#### TASK GOAL
Scan the lines below for the word "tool". Copy each line you find it in.

#### DATA SECTION
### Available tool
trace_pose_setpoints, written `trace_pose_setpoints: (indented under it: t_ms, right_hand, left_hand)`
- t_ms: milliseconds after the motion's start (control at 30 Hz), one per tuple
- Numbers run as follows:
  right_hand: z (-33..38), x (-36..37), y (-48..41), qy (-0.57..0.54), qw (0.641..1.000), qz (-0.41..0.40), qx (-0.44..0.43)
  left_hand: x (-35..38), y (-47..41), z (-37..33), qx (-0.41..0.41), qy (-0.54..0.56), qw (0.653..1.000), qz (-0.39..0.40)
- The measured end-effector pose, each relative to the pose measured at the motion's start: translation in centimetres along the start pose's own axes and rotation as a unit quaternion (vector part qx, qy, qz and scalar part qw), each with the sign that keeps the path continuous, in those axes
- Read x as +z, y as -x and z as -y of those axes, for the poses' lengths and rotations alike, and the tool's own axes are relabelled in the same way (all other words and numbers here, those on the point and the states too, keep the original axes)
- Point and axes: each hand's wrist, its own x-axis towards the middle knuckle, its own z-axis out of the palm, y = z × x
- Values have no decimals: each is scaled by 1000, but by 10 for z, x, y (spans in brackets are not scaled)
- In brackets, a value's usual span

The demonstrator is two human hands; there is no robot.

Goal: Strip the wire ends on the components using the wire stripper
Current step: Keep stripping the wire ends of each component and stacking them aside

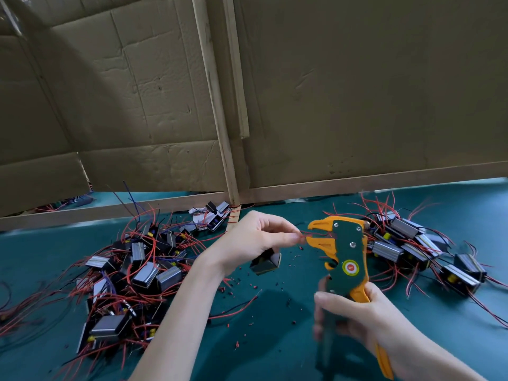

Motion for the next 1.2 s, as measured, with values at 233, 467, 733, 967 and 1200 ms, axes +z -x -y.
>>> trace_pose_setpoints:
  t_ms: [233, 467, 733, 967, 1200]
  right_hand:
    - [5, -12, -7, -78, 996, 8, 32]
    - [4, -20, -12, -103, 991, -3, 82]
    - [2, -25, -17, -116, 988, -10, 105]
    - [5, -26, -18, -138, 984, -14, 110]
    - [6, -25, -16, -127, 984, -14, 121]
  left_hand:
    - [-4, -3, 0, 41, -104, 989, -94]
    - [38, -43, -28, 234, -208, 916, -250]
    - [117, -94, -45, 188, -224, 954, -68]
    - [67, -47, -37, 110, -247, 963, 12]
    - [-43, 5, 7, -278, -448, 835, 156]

#### EXERCISE RESPONSE
### Available tool
- Read x as +z, y as -x and z as -y of those axes, for the poses' lengths and rotations alike, and the tool's own axes are relabelled in the same way (all other words and numbers here, those on the point and the states too, keep the original axes)

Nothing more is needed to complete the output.